== Work required ==
The lines to copy are those holding the string "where" in the entries below.

== Recorded data ==
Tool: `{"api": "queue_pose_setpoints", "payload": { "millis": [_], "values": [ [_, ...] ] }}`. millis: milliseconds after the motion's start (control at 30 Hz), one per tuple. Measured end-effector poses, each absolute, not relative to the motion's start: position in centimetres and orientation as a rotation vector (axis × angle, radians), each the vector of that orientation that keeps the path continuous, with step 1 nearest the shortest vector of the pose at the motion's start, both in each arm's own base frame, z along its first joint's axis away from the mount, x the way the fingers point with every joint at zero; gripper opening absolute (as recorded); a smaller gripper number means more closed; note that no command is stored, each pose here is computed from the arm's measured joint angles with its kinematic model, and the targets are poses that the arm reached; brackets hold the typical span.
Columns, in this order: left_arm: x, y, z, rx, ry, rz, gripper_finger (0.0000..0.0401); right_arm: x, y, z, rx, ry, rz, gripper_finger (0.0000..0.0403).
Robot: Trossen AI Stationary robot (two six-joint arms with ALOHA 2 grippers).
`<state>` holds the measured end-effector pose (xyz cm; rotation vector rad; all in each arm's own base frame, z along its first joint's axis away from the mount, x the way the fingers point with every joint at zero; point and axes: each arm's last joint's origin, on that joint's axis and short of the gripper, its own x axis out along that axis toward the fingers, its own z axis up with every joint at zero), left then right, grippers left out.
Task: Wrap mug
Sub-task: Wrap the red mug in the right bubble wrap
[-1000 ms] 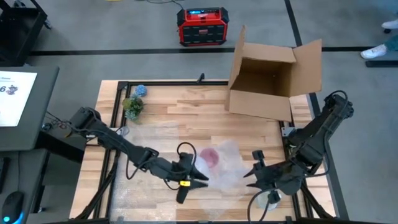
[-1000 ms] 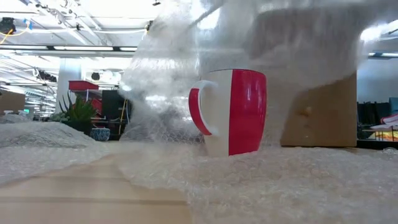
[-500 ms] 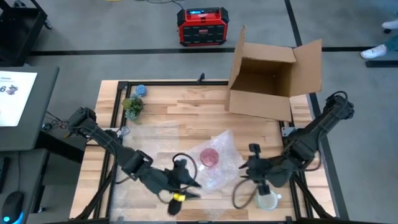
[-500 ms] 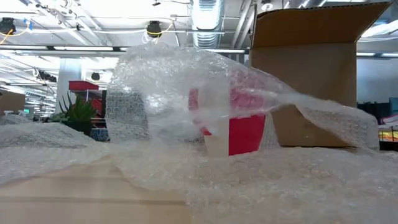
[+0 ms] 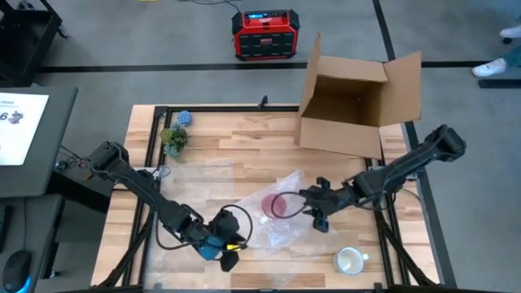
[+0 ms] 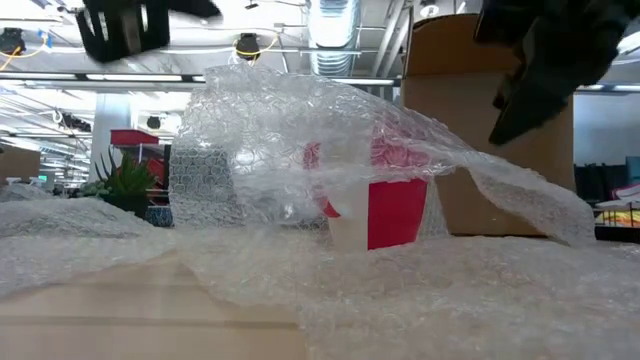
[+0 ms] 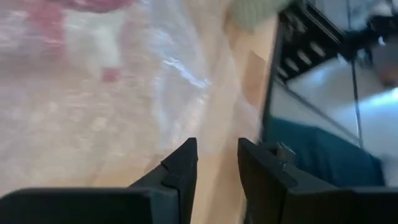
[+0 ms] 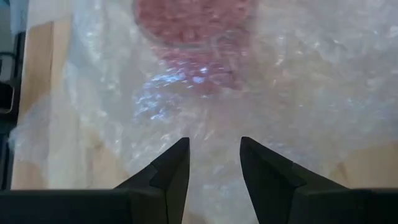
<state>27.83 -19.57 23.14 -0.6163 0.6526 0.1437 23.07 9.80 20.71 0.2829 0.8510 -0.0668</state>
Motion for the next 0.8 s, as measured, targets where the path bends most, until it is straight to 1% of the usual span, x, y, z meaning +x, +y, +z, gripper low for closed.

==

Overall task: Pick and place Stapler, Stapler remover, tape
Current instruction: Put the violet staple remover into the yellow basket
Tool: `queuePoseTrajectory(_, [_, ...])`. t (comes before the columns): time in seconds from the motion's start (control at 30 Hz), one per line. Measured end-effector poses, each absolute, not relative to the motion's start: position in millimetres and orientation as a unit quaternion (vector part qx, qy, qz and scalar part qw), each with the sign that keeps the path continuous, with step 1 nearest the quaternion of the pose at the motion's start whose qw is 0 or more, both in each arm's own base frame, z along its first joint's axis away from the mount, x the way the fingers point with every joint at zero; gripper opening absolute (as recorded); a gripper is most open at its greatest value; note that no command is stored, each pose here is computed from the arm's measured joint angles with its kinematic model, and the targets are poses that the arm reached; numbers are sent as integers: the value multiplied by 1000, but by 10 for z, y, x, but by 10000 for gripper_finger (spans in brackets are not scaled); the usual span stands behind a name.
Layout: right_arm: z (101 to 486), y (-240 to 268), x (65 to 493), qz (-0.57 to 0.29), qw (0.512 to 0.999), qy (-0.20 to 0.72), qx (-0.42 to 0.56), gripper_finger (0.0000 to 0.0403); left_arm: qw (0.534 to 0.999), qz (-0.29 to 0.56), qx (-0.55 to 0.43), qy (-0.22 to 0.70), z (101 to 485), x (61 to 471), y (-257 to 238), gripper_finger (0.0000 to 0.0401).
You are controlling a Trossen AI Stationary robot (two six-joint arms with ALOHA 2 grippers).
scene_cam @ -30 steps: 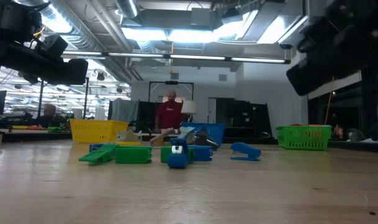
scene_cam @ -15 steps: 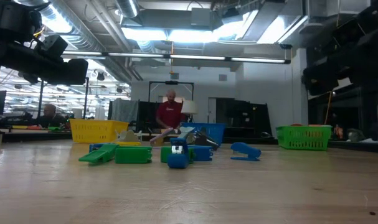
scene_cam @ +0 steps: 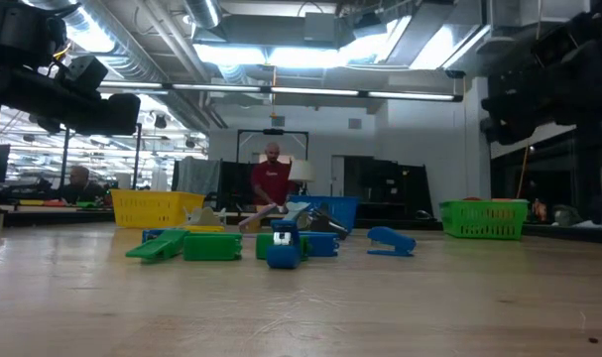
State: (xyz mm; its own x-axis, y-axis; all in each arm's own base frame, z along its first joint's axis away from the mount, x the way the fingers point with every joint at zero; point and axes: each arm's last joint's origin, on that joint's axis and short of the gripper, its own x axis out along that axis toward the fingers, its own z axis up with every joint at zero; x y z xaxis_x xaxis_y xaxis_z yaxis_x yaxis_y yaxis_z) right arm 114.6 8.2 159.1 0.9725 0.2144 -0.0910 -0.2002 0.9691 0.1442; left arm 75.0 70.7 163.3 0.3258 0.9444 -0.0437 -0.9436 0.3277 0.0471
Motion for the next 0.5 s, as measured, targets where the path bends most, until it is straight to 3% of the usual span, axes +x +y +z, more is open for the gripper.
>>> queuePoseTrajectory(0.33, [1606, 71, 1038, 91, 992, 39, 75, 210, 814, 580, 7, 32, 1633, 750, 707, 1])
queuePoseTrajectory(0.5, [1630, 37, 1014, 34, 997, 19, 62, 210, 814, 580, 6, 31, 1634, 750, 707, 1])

== Response ==
Motion for the next 0.8 s, as measured, targets where the path bends most, until it is straight to 1% of the usual span, x, y, z meaning +x, +y, +z, gripper low for closed.
Motion for the next 0.5 s, as measured, targets where the path bends most, until it is straight to 3% of the usual span, axes +x +y +z, more is open for the gripper.

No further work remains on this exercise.